EXERCISE BRIEF: Look through the lines below; wherever the word "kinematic" appears, copy that line.

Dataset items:
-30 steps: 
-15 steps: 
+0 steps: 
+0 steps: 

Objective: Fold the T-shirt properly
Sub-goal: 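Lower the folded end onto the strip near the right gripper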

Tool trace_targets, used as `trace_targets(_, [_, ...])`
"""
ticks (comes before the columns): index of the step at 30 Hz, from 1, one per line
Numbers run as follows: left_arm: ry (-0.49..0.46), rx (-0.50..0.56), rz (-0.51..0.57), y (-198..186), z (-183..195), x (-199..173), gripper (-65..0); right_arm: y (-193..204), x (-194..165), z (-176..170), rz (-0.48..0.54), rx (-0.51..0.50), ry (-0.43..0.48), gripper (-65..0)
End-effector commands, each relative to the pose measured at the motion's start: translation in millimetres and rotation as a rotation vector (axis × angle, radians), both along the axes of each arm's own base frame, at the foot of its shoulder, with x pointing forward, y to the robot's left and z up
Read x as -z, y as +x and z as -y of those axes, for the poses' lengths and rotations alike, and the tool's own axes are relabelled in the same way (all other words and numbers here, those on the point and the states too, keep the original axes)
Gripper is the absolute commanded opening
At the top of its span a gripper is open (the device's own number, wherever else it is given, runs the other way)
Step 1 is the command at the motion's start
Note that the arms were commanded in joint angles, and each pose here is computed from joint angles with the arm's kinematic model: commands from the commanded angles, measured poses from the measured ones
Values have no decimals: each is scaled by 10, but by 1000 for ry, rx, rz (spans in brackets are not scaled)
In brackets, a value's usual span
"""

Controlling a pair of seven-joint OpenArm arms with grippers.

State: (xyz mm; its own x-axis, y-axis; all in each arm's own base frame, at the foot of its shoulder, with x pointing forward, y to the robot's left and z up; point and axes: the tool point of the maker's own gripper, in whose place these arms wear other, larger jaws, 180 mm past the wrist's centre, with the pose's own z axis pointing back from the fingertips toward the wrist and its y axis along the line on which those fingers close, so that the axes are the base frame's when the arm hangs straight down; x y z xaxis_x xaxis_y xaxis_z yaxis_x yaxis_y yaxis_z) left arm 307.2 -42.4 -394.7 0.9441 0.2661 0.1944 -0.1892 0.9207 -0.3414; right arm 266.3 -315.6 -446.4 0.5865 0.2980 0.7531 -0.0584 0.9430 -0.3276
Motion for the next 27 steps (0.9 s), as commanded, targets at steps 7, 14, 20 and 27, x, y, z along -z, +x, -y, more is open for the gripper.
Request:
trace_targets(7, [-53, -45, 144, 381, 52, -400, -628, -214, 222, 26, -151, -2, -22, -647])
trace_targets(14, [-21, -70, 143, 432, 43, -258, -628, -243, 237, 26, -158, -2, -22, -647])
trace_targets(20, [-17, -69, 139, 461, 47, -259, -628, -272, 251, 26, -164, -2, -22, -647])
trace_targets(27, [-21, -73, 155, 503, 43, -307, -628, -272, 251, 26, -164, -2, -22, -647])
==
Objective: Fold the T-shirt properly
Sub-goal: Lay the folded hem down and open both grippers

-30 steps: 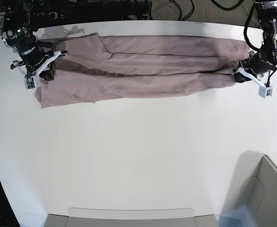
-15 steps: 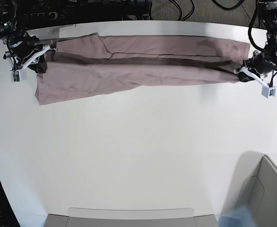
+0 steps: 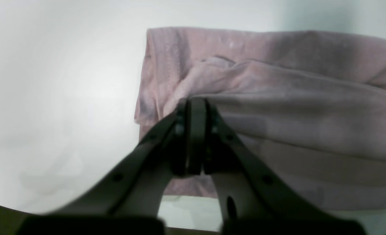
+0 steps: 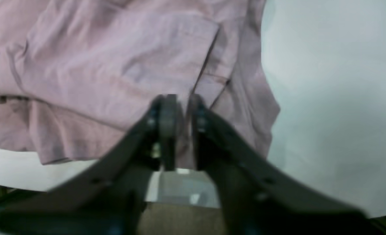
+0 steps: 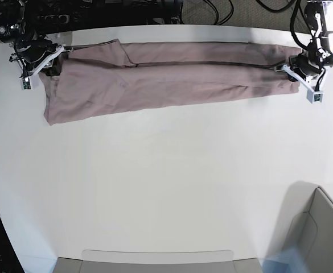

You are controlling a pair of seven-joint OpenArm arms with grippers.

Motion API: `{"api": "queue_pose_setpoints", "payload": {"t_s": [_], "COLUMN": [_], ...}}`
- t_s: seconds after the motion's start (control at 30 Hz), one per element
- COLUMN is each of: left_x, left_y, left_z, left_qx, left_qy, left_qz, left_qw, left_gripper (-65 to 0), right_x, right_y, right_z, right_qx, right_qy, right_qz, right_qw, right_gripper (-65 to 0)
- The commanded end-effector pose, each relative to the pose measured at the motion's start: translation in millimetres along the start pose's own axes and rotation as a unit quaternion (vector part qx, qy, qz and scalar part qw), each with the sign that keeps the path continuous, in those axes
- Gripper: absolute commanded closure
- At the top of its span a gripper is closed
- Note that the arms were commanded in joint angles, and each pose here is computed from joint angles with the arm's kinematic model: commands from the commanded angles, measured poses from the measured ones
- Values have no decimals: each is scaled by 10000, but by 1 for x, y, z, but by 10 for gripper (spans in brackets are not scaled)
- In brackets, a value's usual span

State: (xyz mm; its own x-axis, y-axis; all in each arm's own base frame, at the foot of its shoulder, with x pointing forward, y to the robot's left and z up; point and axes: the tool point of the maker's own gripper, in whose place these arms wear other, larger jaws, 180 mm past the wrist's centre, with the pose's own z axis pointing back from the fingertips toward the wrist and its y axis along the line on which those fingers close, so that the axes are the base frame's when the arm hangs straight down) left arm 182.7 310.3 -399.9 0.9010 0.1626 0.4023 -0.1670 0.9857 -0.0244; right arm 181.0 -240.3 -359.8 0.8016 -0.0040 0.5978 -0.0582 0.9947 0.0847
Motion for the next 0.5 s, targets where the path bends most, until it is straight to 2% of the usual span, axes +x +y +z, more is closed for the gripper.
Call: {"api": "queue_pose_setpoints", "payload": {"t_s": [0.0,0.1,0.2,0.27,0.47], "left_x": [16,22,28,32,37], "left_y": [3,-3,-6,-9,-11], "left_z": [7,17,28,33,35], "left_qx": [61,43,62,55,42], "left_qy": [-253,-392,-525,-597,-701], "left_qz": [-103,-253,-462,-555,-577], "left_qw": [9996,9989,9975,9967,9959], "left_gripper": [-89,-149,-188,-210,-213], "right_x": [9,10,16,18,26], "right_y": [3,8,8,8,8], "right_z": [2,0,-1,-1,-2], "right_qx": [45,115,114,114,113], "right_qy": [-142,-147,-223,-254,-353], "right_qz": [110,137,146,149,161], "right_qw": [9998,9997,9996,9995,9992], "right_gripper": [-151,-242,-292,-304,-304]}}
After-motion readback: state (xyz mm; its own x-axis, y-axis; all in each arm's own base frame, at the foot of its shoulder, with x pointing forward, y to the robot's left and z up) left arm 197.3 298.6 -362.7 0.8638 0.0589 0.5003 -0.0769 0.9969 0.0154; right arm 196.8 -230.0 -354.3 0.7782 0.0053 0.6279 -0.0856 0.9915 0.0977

RESULT OF THIS EXERCISE:
Note that the arms were commanded in joint angles, and each pose here is computed from joint angles with the arm's kinematic model: commands from the commanded angles, measured poses from the measured ones
- Note that the arms were commanded in joint angles, and each pose here is computed from joint angles with the arm's kinematic model: commands from the commanded angles, measured poses from the measured ones

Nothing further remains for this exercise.